Member of the Chamber of Deputies
- In office 15 May 1969 – 15 May 1973
- Constituency: 17th Departamental Group

Personal details
- Born: 8 December 1933 Carahue, Chile
- Died: 1 May 2009 (aged 75) Chile
- Political party: Communist Party of Chile
- Spouse: Laura Ayala Vásquez
- Children: 6
- Occupation: Politician
- Profession: Miner

= Antonio Fuentealba =

Chilean politician (1933–2009)

Antonio Fuentealba Medina (8 December 1933 – 1 May 2009) was a Chilean miner, union leader, and politician from the Communist Party of Chile.

He served as Deputy for the 17th Departamental Group during the XLVI Legislative Period (1969–1973).

He was also a councilor for the Municipality of Lota (1992–2000).

==Biography==
Fuentealba was born in the rural estate El Peral of Carahue on 8 December 1933, the son of José Arnulfo Fuentealba Nesbet and Teresa Medina Silva. He married Laura Ayala Vásquez on 23 June 1956, with whom he had six children.

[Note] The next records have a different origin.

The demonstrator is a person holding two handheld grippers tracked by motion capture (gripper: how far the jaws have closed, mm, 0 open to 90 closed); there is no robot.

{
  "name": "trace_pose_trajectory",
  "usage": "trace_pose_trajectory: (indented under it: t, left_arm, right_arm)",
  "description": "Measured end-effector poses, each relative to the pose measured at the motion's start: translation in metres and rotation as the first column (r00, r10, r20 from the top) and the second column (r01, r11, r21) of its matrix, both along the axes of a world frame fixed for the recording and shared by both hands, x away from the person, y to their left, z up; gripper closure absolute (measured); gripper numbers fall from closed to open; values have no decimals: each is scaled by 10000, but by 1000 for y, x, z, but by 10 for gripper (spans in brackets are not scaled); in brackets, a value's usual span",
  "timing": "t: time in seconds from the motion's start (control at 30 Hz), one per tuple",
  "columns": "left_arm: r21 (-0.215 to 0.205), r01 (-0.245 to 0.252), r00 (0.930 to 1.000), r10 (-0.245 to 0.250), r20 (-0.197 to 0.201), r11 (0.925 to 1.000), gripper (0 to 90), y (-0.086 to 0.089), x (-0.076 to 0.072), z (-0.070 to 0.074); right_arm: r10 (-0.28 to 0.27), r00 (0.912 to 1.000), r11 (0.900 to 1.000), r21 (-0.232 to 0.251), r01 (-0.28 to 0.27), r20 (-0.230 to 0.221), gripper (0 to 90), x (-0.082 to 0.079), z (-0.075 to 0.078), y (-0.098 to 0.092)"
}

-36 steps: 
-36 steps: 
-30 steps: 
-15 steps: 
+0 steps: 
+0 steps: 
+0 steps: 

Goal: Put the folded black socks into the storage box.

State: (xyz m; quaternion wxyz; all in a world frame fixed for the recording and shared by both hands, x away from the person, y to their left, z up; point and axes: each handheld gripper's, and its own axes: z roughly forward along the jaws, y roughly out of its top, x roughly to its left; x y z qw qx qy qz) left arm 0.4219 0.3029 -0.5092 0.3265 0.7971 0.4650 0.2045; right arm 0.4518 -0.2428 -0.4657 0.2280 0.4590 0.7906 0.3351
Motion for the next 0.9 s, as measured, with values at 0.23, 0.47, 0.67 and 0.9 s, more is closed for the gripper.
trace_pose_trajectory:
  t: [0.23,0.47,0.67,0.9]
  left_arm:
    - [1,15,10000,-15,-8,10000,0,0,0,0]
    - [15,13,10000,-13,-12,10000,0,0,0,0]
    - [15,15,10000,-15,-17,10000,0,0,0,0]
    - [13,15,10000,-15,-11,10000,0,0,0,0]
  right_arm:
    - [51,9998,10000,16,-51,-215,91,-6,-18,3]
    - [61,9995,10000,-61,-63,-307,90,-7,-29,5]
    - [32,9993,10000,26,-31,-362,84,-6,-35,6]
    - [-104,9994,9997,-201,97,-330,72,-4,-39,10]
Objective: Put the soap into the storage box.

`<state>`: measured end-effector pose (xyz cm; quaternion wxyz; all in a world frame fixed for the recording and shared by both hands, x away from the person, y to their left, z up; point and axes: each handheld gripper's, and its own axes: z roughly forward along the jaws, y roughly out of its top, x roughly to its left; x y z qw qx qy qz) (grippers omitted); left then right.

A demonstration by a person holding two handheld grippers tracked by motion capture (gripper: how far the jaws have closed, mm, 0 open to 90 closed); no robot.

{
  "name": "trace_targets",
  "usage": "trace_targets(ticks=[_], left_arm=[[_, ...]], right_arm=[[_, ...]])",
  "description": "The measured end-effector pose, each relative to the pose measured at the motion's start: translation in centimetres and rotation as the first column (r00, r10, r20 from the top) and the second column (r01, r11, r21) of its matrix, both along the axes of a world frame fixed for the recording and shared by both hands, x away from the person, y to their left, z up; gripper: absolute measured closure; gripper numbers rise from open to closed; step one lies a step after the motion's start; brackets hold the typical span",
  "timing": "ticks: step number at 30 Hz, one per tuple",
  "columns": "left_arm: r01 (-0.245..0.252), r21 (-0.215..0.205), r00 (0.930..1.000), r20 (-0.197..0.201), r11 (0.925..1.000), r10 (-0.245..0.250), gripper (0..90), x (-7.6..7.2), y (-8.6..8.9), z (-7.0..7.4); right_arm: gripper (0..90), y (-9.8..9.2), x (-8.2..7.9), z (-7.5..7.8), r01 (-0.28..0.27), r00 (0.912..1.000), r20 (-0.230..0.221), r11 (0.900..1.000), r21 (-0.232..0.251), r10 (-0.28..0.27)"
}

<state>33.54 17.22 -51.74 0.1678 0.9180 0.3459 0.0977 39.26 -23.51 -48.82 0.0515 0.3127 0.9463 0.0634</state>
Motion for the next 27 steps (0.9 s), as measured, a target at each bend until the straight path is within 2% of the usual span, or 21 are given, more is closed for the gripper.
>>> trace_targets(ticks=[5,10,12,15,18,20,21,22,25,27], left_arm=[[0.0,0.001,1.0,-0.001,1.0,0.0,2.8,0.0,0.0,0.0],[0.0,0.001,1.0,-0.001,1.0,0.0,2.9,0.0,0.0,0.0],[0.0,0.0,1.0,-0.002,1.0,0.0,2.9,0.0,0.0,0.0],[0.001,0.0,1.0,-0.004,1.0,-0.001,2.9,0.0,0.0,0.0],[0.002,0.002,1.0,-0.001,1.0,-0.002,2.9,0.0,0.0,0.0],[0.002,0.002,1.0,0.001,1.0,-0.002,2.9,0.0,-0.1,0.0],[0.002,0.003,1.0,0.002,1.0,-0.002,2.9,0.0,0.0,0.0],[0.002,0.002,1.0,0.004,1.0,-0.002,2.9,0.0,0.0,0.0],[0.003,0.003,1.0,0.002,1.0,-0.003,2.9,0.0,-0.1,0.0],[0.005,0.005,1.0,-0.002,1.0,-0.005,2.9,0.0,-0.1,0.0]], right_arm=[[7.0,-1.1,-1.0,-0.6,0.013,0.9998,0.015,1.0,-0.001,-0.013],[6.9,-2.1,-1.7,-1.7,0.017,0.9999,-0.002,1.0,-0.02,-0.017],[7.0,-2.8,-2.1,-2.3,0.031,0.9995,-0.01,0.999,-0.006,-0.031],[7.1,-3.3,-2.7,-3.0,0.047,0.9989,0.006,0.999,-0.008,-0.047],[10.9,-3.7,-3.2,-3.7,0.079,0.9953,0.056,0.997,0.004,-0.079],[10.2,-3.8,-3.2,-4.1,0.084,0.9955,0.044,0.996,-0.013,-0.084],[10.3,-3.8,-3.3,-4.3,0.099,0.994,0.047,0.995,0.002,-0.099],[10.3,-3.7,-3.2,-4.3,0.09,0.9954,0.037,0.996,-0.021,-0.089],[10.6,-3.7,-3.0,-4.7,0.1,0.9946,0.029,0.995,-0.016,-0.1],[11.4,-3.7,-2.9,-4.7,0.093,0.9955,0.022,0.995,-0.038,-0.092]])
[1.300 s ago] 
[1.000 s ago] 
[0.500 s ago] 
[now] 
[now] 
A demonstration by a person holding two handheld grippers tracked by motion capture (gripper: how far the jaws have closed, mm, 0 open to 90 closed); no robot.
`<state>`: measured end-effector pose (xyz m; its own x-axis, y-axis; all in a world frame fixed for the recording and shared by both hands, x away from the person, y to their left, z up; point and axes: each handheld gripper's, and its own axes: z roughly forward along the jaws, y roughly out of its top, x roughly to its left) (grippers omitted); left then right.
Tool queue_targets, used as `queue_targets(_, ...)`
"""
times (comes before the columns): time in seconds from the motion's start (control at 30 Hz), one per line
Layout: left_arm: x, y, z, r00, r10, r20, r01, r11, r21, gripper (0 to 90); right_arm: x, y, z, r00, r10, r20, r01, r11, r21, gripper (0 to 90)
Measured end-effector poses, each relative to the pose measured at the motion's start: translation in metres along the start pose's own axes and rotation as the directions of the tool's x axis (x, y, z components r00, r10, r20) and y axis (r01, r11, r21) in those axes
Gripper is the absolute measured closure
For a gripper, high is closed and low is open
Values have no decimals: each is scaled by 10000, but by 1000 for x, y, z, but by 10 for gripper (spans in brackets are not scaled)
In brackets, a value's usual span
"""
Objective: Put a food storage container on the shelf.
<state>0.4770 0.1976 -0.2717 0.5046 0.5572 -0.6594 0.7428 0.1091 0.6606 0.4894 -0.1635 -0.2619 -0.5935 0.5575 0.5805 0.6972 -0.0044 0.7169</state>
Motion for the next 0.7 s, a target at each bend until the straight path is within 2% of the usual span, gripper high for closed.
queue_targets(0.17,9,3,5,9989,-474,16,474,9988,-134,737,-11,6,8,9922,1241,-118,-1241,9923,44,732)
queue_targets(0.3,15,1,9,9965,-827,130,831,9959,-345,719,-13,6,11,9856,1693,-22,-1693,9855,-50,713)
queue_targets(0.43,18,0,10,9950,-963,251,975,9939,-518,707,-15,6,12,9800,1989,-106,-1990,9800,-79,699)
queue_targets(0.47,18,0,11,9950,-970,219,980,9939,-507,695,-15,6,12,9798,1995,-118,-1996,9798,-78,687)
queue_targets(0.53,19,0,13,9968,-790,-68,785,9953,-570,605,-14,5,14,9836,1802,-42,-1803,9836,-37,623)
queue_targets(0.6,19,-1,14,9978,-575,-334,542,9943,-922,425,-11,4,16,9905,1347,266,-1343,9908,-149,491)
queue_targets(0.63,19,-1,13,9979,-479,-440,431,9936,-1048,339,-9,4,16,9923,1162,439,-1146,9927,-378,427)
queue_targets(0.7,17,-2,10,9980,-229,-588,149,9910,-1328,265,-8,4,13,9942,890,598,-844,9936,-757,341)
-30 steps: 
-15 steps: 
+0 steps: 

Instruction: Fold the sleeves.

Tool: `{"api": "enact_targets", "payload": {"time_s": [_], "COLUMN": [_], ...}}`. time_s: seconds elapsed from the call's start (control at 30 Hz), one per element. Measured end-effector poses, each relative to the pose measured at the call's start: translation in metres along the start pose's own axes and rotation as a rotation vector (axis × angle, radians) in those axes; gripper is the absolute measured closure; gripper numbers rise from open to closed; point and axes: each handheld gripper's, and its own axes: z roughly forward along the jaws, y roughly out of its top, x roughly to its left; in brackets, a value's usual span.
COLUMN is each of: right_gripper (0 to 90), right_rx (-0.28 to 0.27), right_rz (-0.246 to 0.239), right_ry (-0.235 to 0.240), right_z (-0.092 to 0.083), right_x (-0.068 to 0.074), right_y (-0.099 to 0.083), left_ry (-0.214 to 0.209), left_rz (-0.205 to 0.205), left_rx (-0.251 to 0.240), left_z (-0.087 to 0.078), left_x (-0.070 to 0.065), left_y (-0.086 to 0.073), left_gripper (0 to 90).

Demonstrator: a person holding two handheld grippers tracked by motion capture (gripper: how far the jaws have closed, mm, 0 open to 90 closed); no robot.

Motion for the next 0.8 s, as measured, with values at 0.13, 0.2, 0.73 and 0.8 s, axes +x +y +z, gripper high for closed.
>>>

He studied up to the third year of primary education in the Rural School Santa Célia, 18 km from Carahue. Later, in the German Democratic Republic he trained as an oxygen welder at the Hermann Matrens Academy.

Orphaned at the age of 7, he began working in agriculture and, by age 15, was a miner in Lota, where he worked from 1950 to 1969.

==Political career==
Fuentealba became active in union leadership as president of the Sindicato Industrial de Lota (1960–1969), director of the Federación Nacional Minera de Chile (1964–1969), and president of the Sindicato de Mineros del Carbón (1965–1968).

In 1969 he was elected Deputy for the 17th Departamental Group, serving until 1973. He was a member of the Permanent Commission of Labor and Social Legislation. He also took part in the provincial leadership of the Central Única de Trabajadores de Chile (CUT).

After the 1973 Chilean coup d'état, he was arrested on 17 September and sent to Isla Quiriquina. Accused of involvement in explosives, he was sentenced to eight years in prison. Later, he went into exile in the German Democratic Republic, working as a mechanic between 1976 and 1988.

Returning to Chile, he was elected councilor of Lota for the periods 1992–1996 and 1996–2000. He remained politically active until his death in May 2009.